Chaudhari Meenal, Thapa Niraj, Ismail Hamid, Chopade Sandhya, Caragea Doina, Köhn Maja, Newman Robert H, Kc Dukka B
Department of Computational Data Science and Engineering, North Carolina A&T State University, Greensboro, NC, United States.
Department of Computer Science, Kansas State University, Manhattan, KS, United States.
Front Cell Dev Biol. 2021 Jun 24;9:662983. doi: 10.3389/fcell.2021.662983. eCollection 2021.
Phosphorylation, which is mediated by protein kinases and opposed by protein phosphatases, is an important post-translational modification that regulates many cellular processes, including cellular metabolism, cell migration, and cell division. Due to its essential role in cellular physiology, a great deal of attention has been devoted to identifying sites of phosphorylation on cellular proteins and understanding how modification of these sites affects their cellular functions. This has led to the development of several computational methods designed to predict sites of phosphorylation based on a protein's primary amino acid sequence. In contrast, much less attention has been paid to dephosphorylation and its role in regulating the phosphorylation status of proteins inside cells. Indeed, to date, dephosphorylation site prediction tools have been restricted to a few tyrosine phosphatases. To fill this knowledge gap, we have employed a transfer learning strategy to develop a deep learning-based model to predict sites that are likely to be dephosphorylated. Based on independent test results, our model, which we termed DTL-DephosSite, achieved efficiency scores for phosphoserine/phosphothreonine residues of 84%, 84% and 0.68 with respect to sensitivity (SN), specificity (SP) and Matthew's correlation coefficient (MCC).

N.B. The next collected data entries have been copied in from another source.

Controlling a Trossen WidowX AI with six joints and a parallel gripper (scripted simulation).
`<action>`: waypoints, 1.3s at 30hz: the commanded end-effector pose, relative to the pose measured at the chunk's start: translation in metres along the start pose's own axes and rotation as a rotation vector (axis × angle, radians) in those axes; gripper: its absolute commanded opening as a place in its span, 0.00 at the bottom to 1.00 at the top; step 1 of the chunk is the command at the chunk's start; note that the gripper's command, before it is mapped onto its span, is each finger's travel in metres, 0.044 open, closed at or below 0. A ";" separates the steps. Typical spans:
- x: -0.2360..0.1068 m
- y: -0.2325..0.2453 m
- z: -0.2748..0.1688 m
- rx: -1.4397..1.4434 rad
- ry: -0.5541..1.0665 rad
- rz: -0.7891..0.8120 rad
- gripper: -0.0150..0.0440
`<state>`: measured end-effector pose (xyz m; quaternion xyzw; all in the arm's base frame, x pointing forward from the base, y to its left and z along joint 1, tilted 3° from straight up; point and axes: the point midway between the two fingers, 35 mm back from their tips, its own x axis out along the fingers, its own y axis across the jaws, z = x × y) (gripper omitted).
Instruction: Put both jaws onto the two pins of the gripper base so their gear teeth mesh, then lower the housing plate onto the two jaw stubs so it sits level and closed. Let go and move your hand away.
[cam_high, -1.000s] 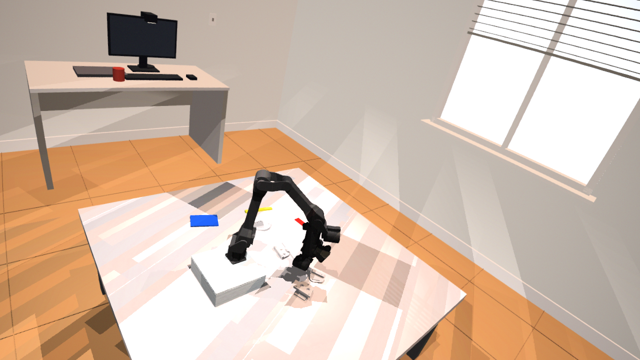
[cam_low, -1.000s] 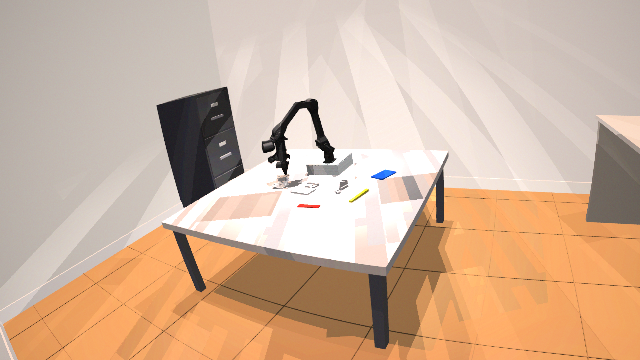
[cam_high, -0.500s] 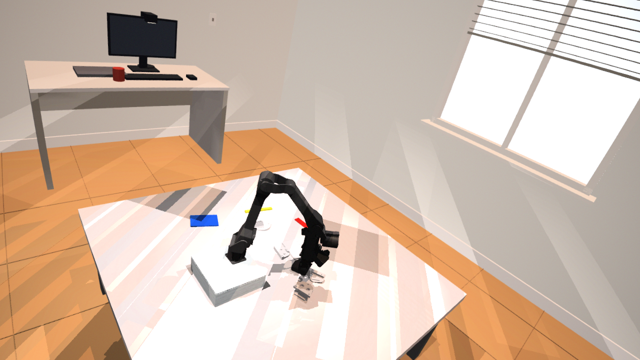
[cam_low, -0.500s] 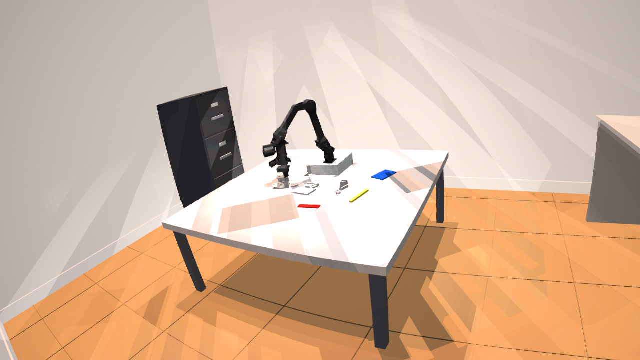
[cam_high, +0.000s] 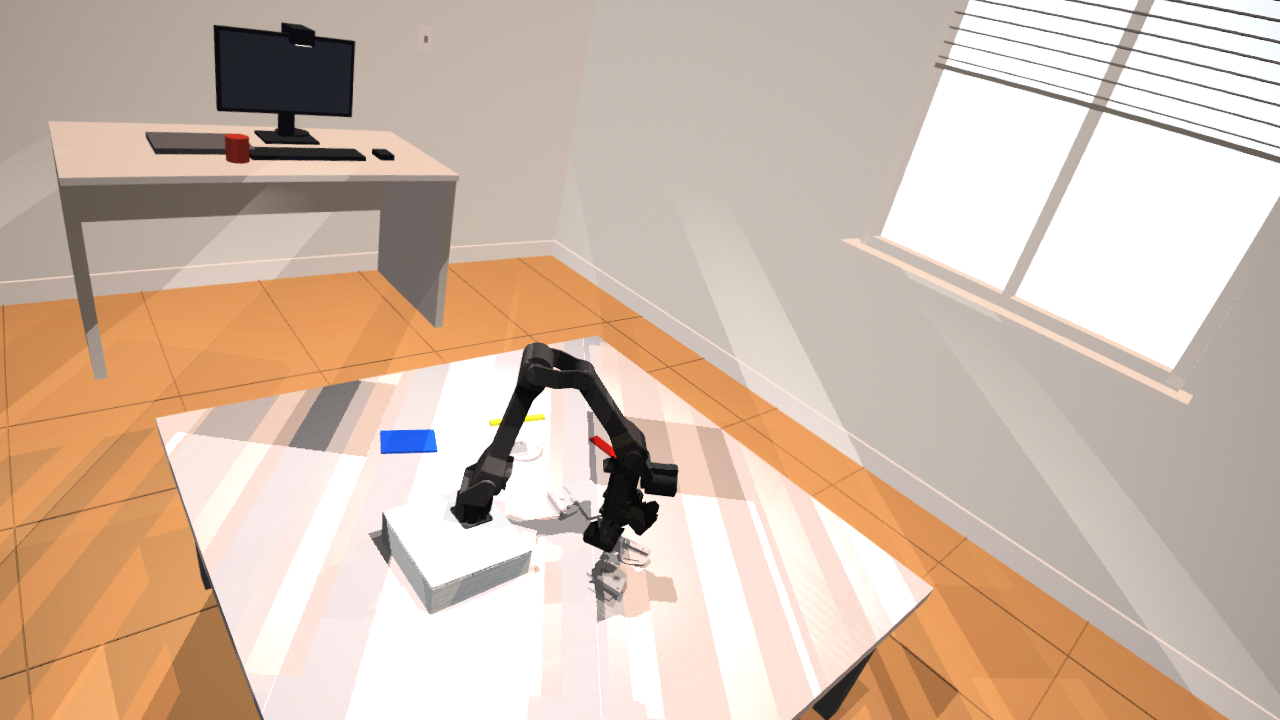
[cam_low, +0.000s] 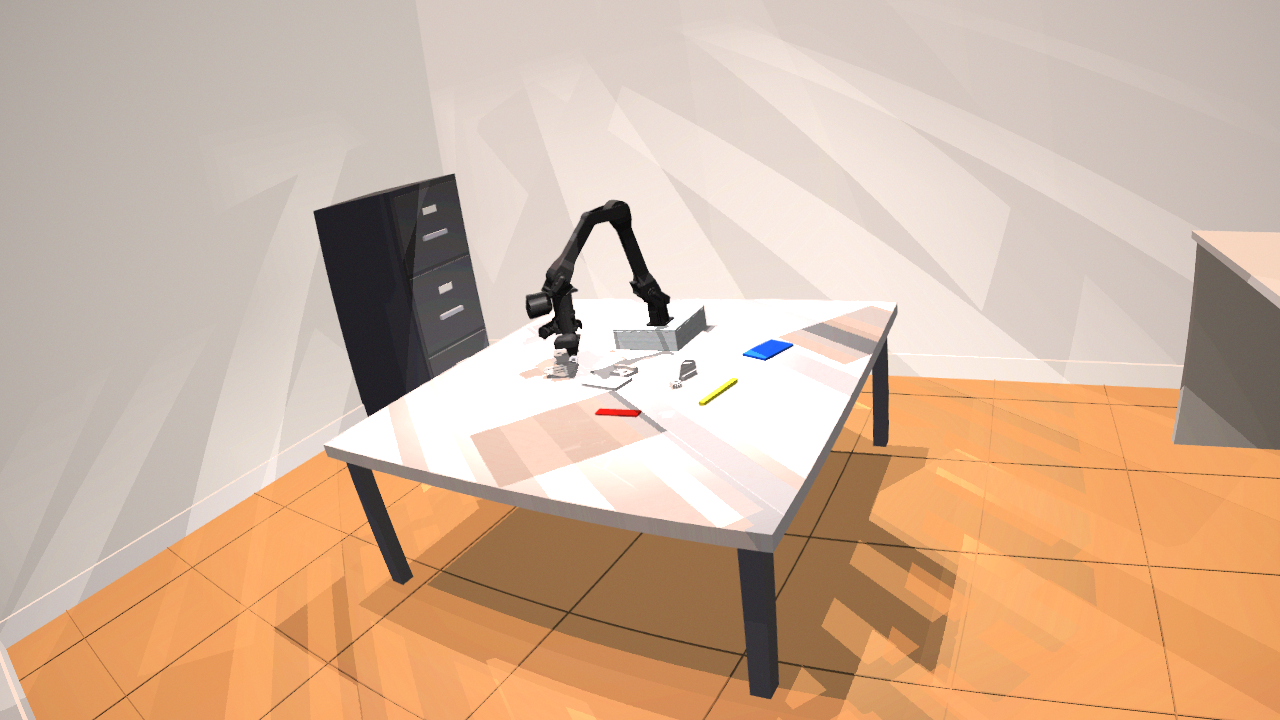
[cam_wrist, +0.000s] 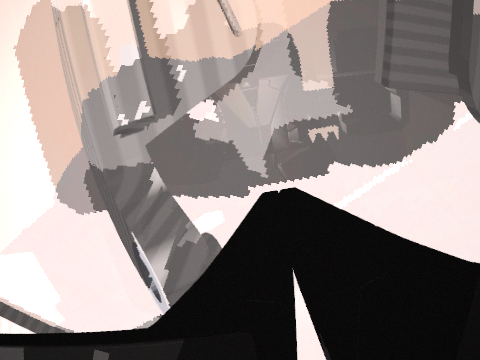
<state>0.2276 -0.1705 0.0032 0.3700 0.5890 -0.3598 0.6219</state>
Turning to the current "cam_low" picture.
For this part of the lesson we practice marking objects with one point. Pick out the blue flat rectangular plate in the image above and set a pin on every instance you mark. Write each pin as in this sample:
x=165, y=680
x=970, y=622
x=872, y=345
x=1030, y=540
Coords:
x=768, y=349

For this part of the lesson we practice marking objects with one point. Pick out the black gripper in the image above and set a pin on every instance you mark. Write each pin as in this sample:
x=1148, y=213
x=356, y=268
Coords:
x=568, y=325

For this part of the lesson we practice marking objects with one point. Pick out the yellow flat bar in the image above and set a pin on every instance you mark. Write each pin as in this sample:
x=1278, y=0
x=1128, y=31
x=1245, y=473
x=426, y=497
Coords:
x=718, y=391

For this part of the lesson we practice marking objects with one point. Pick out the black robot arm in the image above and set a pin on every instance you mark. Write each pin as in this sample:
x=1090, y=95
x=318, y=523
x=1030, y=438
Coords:
x=558, y=277

Similarly, DTL-DephosSite exhibited efficiency scores of 75%, 88% and 0.64 for phosphotyrosine residues with respect to SN, SP, and MCC.

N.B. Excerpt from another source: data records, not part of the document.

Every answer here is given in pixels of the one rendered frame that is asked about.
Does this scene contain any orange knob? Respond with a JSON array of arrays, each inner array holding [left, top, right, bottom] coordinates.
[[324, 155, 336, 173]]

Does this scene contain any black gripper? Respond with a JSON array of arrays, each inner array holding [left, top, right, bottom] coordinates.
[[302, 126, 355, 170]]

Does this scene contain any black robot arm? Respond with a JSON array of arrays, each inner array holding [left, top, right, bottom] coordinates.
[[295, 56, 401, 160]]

磷酸化由蛋白激酶介导,并与蛋白磷酸酶作用相反,是一种重要的翻译后修饰,可调节许多细胞过程,包括细胞代谢、细胞迁移和细胞分裂。由于其在细胞生理学中的重要作用,人们投入了大量精力来确定细胞蛋白上的磷酸化位点,并了解这些位点的修饰如何影响其细胞功能。这导致了几种计算方法的发展,旨在根据蛋白质的一级氨基酸序列预测磷酸化位点。相比之下,人们对去磷酸化及其在调节细胞内蛋白质磷酸化状态中的作用关注较少。事实上,迄今为止,去磷酸化位点预测工具仅限于少数酪氨酸磷酸酶。为了填补这一知识空白,我们采用了迁移学习策略来开发一种基于深度学习的模型,以预测可能发生去磷酸化的位点。根据独立测试结果,我们命名为DTL-DephosSite的模型在磷酸丝氨酸/磷酸苏氨酸残基的灵敏度(SN)、特异性(SP)和马修斯相关系数(MCC)方面分别达到了84%、84%和0.68的效率得分。同样,DTL-DephosSite在磷酸酪氨酸残基的SN、SP和MCC方面分别表现出75%、88%和0.64的效率得分。